En fait, l’approche orientante répond à l’ensemble des principes de réorganisation du travail issus du Renouveau pédagogique, réorganisation qui, pour les conseillers d’orientation, se traduit par différents principes énoncés dans le Cadre de référence des services complémentaires (MEQ, 2002a).

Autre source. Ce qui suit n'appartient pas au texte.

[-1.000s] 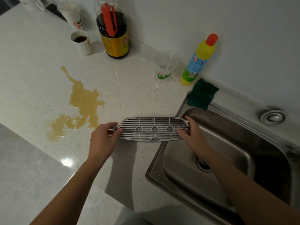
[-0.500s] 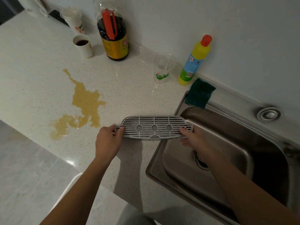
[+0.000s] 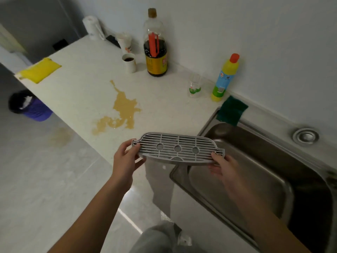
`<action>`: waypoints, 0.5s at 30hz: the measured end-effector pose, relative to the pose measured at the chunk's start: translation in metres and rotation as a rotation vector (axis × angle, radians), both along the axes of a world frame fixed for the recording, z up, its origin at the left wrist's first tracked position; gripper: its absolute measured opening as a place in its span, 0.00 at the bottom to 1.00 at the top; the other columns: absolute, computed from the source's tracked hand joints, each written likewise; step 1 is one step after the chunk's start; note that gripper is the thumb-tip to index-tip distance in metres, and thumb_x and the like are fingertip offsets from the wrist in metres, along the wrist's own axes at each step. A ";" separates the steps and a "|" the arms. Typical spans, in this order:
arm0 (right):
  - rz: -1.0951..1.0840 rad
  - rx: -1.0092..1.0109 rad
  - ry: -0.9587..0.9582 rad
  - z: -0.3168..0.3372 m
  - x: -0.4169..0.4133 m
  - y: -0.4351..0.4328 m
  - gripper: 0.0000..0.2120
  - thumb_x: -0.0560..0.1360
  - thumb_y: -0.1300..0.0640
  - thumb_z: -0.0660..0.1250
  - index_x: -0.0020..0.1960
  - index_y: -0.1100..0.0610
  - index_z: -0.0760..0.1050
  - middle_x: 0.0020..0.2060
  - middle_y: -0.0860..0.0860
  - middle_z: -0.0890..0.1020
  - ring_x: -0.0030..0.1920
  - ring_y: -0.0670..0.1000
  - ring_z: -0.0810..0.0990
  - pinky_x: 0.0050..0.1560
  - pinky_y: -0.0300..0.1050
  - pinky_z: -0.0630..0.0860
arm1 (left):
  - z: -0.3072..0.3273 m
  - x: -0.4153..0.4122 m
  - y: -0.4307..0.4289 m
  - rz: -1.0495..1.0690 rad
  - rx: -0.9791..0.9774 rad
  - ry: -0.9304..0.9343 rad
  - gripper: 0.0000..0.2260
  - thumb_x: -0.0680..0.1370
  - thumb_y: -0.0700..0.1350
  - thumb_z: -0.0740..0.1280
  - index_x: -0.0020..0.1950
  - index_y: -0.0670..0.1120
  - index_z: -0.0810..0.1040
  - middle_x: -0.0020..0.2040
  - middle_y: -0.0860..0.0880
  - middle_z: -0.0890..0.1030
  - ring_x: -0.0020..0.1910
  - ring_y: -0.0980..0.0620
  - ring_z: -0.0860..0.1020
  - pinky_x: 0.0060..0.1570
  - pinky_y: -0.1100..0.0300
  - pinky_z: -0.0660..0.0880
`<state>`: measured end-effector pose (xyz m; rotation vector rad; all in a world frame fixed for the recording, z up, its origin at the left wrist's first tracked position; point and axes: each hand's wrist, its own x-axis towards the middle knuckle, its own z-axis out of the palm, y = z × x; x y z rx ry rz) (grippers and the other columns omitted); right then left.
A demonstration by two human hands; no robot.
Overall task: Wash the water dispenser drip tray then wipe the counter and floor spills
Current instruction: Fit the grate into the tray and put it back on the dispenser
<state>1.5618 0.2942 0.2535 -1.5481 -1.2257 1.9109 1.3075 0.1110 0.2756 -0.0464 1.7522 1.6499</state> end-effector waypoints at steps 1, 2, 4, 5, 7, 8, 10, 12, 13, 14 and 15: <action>0.016 -0.018 0.017 -0.001 0.001 -0.008 0.07 0.80 0.54 0.71 0.57 0.51 0.81 0.47 0.50 0.89 0.45 0.50 0.89 0.39 0.42 0.84 | 0.002 0.004 -0.014 0.032 0.004 0.009 0.09 0.84 0.43 0.66 0.63 0.46 0.80 0.47 0.47 0.88 0.51 0.46 0.86 0.48 0.52 0.85; 0.039 -0.037 0.031 -0.001 0.001 -0.017 0.07 0.80 0.55 0.71 0.57 0.52 0.81 0.46 0.50 0.89 0.43 0.50 0.89 0.37 0.41 0.83 | 0.003 0.007 -0.029 0.060 -0.001 0.021 0.09 0.83 0.42 0.66 0.63 0.46 0.80 0.47 0.47 0.88 0.51 0.45 0.87 0.48 0.52 0.85; 0.088 -0.071 0.054 -0.002 -0.005 -0.036 0.06 0.80 0.57 0.71 0.57 0.53 0.81 0.44 0.50 0.90 0.41 0.49 0.89 0.36 0.40 0.83 | 0.007 0.014 -0.060 0.110 -0.010 0.050 0.09 0.84 0.42 0.66 0.63 0.46 0.80 0.48 0.46 0.88 0.51 0.45 0.87 0.49 0.52 0.85; 0.110 -0.083 0.061 -0.002 -0.010 -0.046 0.06 0.80 0.57 0.71 0.56 0.54 0.81 0.43 0.50 0.90 0.40 0.49 0.89 0.37 0.41 0.83 | 0.010 0.016 -0.076 0.136 -0.008 0.060 0.09 0.84 0.42 0.66 0.63 0.45 0.80 0.48 0.46 0.88 0.51 0.44 0.87 0.49 0.52 0.85; 0.153 -0.097 0.071 0.001 -0.023 -0.068 0.06 0.80 0.59 0.71 0.56 0.56 0.81 0.44 0.52 0.90 0.42 0.51 0.88 0.43 0.46 0.83 | 0.016 0.021 -0.110 0.186 -0.008 0.068 0.09 0.84 0.42 0.65 0.63 0.45 0.80 0.49 0.45 0.88 0.52 0.44 0.87 0.50 0.52 0.84; 0.169 -0.102 0.076 0.003 -0.031 -0.079 0.06 0.80 0.60 0.71 0.56 0.58 0.81 0.45 0.54 0.89 0.44 0.53 0.87 0.46 0.49 0.83 | 0.019 0.022 -0.127 0.211 -0.007 0.068 0.09 0.84 0.42 0.65 0.62 0.46 0.81 0.49 0.45 0.88 0.52 0.44 0.87 0.51 0.52 0.84; 0.212 -0.101 0.080 0.009 -0.049 -0.102 0.07 0.79 0.60 0.72 0.57 0.60 0.81 0.46 0.57 0.88 0.43 0.54 0.85 0.48 0.51 0.83 | 0.027 0.019 -0.161 0.273 0.000 0.061 0.08 0.84 0.41 0.65 0.62 0.46 0.81 0.50 0.45 0.88 0.54 0.43 0.86 0.50 0.52 0.84; 0.275 -0.082 0.079 0.014 -0.071 -0.124 0.08 0.79 0.59 0.72 0.56 0.60 0.81 0.43 0.56 0.87 0.40 0.52 0.85 0.45 0.50 0.83 | 0.030 0.013 -0.196 0.334 0.005 0.059 0.09 0.84 0.41 0.64 0.62 0.45 0.81 0.52 0.43 0.88 0.54 0.43 0.86 0.49 0.53 0.84; 0.310 -0.066 0.078 0.015 -0.083 -0.136 0.08 0.79 0.58 0.72 0.56 0.60 0.81 0.43 0.56 0.87 0.39 0.52 0.85 0.44 0.50 0.83 | 0.031 0.008 -0.213 0.364 0.010 0.059 0.09 0.84 0.40 0.64 0.62 0.45 0.81 0.54 0.42 0.87 0.54 0.43 0.86 0.49 0.54 0.84; 0.343 -0.048 0.078 0.015 -0.096 -0.148 0.08 0.79 0.57 0.73 0.56 0.59 0.81 0.42 0.55 0.88 0.39 0.52 0.85 0.43 0.49 0.83 | 0.030 0.002 -0.231 0.395 0.019 0.059 0.09 0.84 0.40 0.64 0.61 0.45 0.81 0.55 0.41 0.87 0.54 0.43 0.86 0.48 0.54 0.85; 0.372 -0.033 0.080 0.015 -0.111 -0.162 0.08 0.78 0.57 0.73 0.55 0.58 0.82 0.42 0.54 0.88 0.40 0.51 0.86 0.43 0.48 0.83 | 0.028 -0.005 -0.249 0.426 0.029 0.056 0.09 0.84 0.40 0.64 0.62 0.44 0.81 0.56 0.41 0.87 0.54 0.43 0.86 0.48 0.54 0.85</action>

En parfaite concordance avec l’esprit général de la Réforme qui, comme nous l’avons montré dans la section 1.3., articule la logique pédagogique et la logique gestionnaire, ce cadre de référence plaide pour une réorganisation des services de manière à répondre à la nécessité de revoir les pratiques pour être plus efficaces, comme en témoigne cette citation : « L’ajout de ressources a amélioré les conditions19 pour faciliter l’atteinte de cet objectif certes, mais il

faudra également apprendre à travailler autrement pour maximiser les résultats. » (MEQ,

2002a, p. 38). Cette manière de « travailler autrement »20 suppose d’abord d’organiser le

travail autour des besoins des bénéficiaires (les élèves et leurs parents) plutôt que de l’organiser par « service », comme ce l’était avant la Réforme. Il s’agit, selon notre analyse, d’une traduction de l’esprit de la Nouvelle Gestion Publique, qui honnit la division hiérarchique du travail et l’attribution supposée « rigide » des tâches : l’organisation du travail « par service » entraînerait un corporatisme néfaste au regard de l’efficacité et de l’efficience. Afin de favoriser un « décloisonnement » des pratiques professionnelles, pour reprendre les termes du MELS (2002a) (p.57), le cadre de référence indique qu’il y aura moins de travail disciplinaire, plus d’« interdisciplinarité ». Les professionnels des services complémentaires devront consacrer plus de temps à la concertation qu’à leur « tâche spécifique ». L’approche orientante exige ce travail en collaboration avec les autres professionnels et suppose de plus en plus pour le c.o. l’exercice d’un « rôle-conseil », de passer davantage de temps à partager ses savoirs sur l’orientation avec les autres intervenants de l’école qu’à pratiquer l’aide à l’orientation auprès des élèves. En fait, si l’on se fie au Cadre de référence des services professionnels complémentaires (MEQ, 2002a), les c.o. doivent non seulement conseiller les autres acteurs de l’école sur la manière d’aider les jeunes à développer leur compétence à s’orienter, mais ils doivent aussi le faire avec les parents et certains acteurs de la communauté. Les auteurs du cadre de référence semblent conscients qu’ils bousculent ainsi les manières de pratiquer :

L’intégration de ces nouveaux principes exigera de revoir les rôles de chaque intervenant. Une participation accentuée aux décisions de l’équipe-école et un besoin accru de partager l’expertise avec les parents et les membres de la communauté éducative modifient les habitudes, demandent plus d’ouverture et une certaine polyvalence (MEQ, 2002a, p. 55).

20 Un de nos rapports d’enquête de psychodynamique du travail des professionnels de l’éducation s’intitule

justement « Le travail des professionnels de l’éducation : quand “faire autrement” rime avec “faire plus”? » (Viviers, Maranda, Deslauriers & Héon, 2011).